### Problem to work on
Retrieve each line that contains the word "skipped" from the entries below.
#####
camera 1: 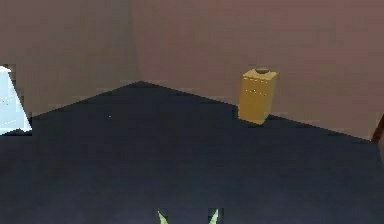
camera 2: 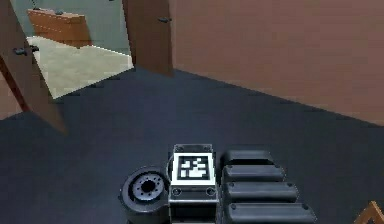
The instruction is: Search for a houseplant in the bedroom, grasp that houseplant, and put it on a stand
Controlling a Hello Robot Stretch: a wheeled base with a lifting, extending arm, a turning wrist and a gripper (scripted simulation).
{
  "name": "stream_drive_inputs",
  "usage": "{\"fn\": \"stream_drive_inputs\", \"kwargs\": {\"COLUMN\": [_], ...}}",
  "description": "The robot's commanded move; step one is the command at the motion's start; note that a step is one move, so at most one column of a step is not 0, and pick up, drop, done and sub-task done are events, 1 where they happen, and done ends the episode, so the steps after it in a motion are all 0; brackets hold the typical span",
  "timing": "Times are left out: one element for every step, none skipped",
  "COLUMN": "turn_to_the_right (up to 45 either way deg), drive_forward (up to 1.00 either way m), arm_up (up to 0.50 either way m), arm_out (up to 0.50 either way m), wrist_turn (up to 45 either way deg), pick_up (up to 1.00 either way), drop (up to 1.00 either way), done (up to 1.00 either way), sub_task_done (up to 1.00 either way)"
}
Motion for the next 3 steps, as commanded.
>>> {"fn": "stream_drive_inputs", "kwargs": {"turn_to_the_right": [0.0, 0.0, 3.0], "drive_forward": [1.0, 1.0, 0.0], "arm_up": [0.0, 0.0, 0.0], "arm_out": [0.0, 0.0, 0.0], "wrist_turn": [0.0, 0.0, 0.0], "pick_up": [0.0, 0.0, 0.0], "drop": [0.0, 0.0, 0.0], "done": [0.0, 0.0, 0.0], "sub_task_done": [0.0, 0.0, 0.0]}}
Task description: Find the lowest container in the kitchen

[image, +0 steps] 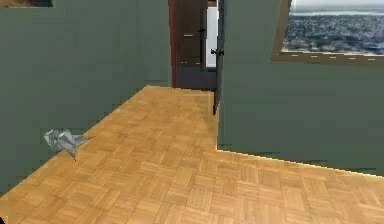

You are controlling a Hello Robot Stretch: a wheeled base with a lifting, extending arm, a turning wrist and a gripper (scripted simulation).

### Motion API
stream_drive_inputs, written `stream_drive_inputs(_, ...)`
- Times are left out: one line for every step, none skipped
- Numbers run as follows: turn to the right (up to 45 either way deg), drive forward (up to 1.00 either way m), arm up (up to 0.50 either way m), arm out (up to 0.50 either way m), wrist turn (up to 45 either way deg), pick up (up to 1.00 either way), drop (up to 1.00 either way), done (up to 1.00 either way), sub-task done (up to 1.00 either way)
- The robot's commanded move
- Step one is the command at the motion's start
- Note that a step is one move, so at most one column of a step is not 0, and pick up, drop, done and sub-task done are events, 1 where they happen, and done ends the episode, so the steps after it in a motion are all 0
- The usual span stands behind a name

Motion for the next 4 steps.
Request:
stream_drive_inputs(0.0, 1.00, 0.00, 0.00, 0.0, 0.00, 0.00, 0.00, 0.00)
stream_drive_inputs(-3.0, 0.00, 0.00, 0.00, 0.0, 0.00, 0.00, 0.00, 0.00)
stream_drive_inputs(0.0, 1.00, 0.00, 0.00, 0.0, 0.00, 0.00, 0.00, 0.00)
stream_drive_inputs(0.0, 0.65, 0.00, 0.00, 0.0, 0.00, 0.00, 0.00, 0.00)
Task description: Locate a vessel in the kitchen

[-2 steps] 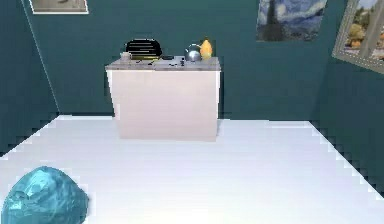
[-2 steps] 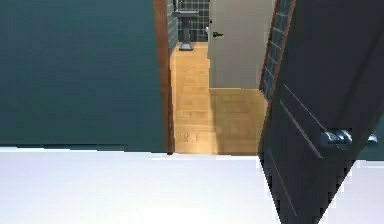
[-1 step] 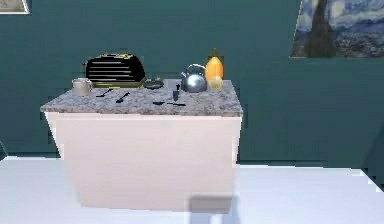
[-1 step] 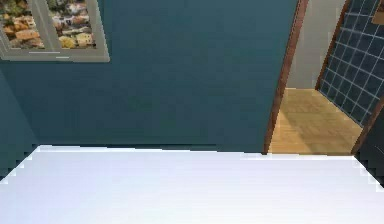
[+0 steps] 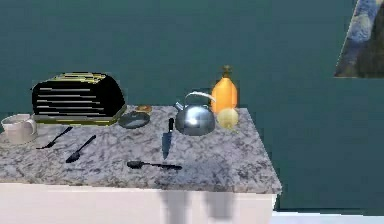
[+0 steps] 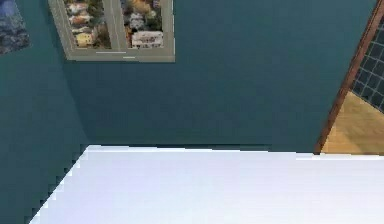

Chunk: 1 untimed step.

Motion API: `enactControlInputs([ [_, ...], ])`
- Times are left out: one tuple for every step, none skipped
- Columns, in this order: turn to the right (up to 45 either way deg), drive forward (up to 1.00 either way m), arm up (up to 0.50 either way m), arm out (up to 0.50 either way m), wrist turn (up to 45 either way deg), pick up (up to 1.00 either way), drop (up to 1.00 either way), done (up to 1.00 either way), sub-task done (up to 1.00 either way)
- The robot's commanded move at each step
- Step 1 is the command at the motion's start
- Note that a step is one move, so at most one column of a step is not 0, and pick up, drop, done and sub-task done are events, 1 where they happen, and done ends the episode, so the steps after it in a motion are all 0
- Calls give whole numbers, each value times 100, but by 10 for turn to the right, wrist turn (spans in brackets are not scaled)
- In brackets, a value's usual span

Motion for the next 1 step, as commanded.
enactControlInputs([
  [-150,0,0,0,0,0,0,0,0],
])
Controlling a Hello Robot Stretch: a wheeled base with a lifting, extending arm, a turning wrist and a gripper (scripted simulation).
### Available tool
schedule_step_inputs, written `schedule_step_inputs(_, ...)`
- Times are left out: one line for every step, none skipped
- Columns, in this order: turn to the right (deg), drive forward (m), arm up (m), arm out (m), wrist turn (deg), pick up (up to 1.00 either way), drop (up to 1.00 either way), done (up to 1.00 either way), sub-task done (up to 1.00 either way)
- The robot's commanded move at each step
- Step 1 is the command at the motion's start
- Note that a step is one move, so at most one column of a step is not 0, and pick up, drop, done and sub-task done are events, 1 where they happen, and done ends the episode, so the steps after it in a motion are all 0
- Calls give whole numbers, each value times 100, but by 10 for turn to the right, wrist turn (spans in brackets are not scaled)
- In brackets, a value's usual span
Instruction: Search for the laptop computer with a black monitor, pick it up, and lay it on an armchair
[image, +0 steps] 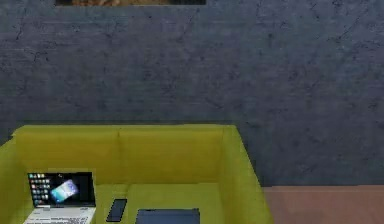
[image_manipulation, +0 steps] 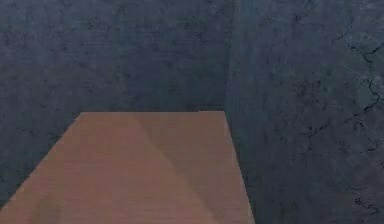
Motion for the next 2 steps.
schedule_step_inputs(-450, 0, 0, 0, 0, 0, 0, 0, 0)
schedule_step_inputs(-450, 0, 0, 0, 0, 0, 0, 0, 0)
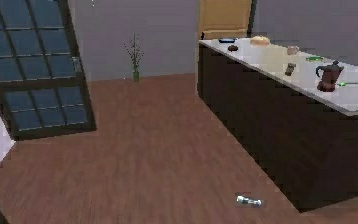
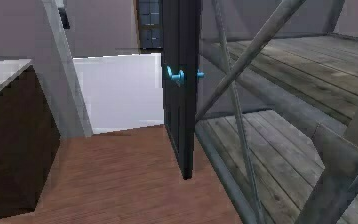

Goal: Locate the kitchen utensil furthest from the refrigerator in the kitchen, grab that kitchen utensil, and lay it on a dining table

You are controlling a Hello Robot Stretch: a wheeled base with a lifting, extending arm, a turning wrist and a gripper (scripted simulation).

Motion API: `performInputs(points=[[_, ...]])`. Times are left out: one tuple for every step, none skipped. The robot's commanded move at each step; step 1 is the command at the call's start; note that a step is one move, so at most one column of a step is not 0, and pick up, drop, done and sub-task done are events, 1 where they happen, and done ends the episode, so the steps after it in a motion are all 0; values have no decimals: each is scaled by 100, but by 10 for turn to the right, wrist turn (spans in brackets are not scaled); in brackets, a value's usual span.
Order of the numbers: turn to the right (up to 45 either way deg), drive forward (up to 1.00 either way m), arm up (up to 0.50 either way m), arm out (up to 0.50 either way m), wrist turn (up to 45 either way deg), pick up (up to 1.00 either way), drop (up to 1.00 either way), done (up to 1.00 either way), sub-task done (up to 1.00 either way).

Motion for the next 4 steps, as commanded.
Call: performInputs(points=[[-30, 0, 0, 0, 0, 0, 0, 0, 0], [0, 20, 0, 0, 0, 0, 0, 0, 0], [0, 100, 0, 0, 0, 0, 0, 0, 0], [30, 0, 0, 0, 0, 0, 0, 0, 0]])
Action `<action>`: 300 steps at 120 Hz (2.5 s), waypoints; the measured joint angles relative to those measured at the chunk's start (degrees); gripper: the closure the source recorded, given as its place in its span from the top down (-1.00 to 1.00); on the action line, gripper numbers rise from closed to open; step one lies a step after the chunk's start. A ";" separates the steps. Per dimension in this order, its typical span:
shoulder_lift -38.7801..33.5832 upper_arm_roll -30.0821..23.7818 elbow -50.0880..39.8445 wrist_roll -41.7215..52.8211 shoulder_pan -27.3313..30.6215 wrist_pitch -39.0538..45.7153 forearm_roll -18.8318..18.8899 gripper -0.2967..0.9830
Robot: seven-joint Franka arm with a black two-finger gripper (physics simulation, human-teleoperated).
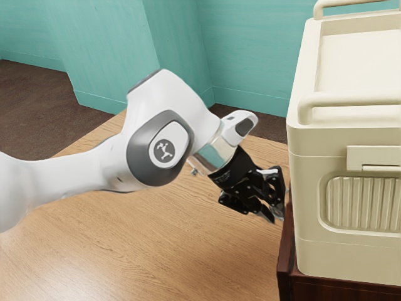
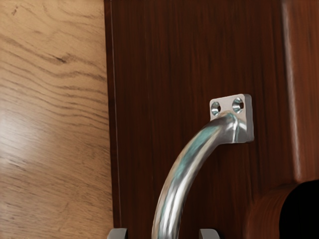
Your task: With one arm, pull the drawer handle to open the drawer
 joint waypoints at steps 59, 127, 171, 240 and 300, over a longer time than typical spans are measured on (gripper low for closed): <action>-4.19 1.18 -3.87 -1.88 3.61 -2.23 1.90 -0.59; -9.03 2.35 -8.64 -3.57 5.18 -2.54 2.63 -0.61; -10.89 4.01 -10.57 -4.52 4.94 -2.57 3.78 -0.61; -13.86 7.62 -13.30 -4.57 4.09 -2.57 5.11 -0.62; -15.65 10.68 -14.95 -4.82 3.09 -2.78 6.53 -0.63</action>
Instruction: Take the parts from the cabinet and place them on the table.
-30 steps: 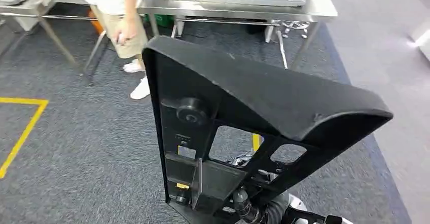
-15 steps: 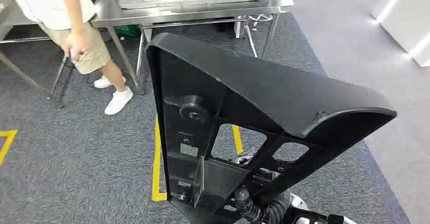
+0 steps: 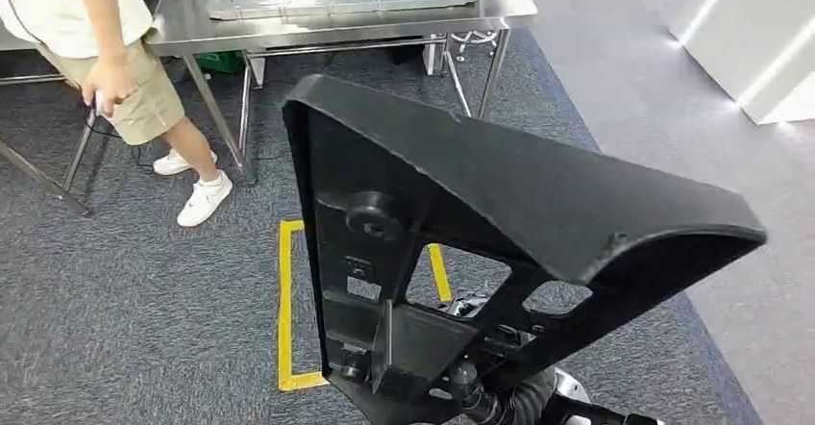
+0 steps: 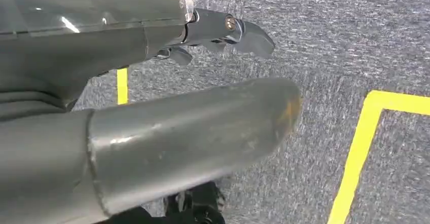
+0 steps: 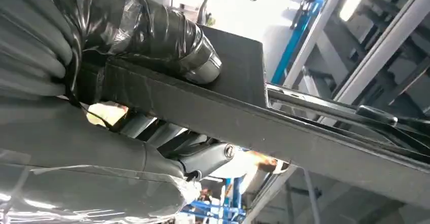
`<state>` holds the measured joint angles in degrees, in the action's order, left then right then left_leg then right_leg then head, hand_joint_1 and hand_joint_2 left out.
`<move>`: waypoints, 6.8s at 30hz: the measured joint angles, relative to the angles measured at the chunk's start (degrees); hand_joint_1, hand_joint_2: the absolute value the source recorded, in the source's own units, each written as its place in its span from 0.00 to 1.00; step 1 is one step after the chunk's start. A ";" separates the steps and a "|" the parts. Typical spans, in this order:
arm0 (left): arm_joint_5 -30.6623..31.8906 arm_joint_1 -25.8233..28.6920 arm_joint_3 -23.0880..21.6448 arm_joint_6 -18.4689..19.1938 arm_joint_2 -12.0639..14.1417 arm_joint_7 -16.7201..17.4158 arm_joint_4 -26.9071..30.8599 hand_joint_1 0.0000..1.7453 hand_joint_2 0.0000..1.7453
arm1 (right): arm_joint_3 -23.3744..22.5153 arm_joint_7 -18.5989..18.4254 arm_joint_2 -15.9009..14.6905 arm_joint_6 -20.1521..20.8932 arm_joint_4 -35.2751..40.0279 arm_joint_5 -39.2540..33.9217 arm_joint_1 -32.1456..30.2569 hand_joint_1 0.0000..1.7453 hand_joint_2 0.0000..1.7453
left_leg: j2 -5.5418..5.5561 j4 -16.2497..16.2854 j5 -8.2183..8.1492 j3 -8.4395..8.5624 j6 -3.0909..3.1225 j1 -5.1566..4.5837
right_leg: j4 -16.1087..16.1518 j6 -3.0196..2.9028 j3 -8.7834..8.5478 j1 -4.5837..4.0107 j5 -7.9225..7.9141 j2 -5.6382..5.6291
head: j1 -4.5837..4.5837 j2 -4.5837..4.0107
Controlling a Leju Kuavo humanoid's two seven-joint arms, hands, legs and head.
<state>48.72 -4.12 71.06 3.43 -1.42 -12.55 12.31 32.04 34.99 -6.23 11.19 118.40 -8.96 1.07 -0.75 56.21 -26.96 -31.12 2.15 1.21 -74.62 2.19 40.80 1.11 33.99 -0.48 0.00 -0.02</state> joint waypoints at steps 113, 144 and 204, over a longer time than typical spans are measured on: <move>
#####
### Response area
  "timing": "Times are left out: one element for every step, none skipped",
- Times are left out: one line for every step, none skipped
- Times are left out: one tuple for every step, none skipped
- Times are left out: one line for every step, none skipped
Motion API: `performInputs(points=[[_, ...]])`. Times are left out: one tuple for every step, none skipped. The robot's commanded move at each step; step 1 is the command at the call's start; note that a step is one move, so at most one column of a step is not 0, and pick up, drop, done and sub-task done are events, 1 where they happen, and done ends the episode, so the steps after it in a motion are all 0; values have no decimals: each is scaled by 100, but by 10 for turn to the right, wrist turn (spans in brackets are not scaled); in brackets, a value's usual span.

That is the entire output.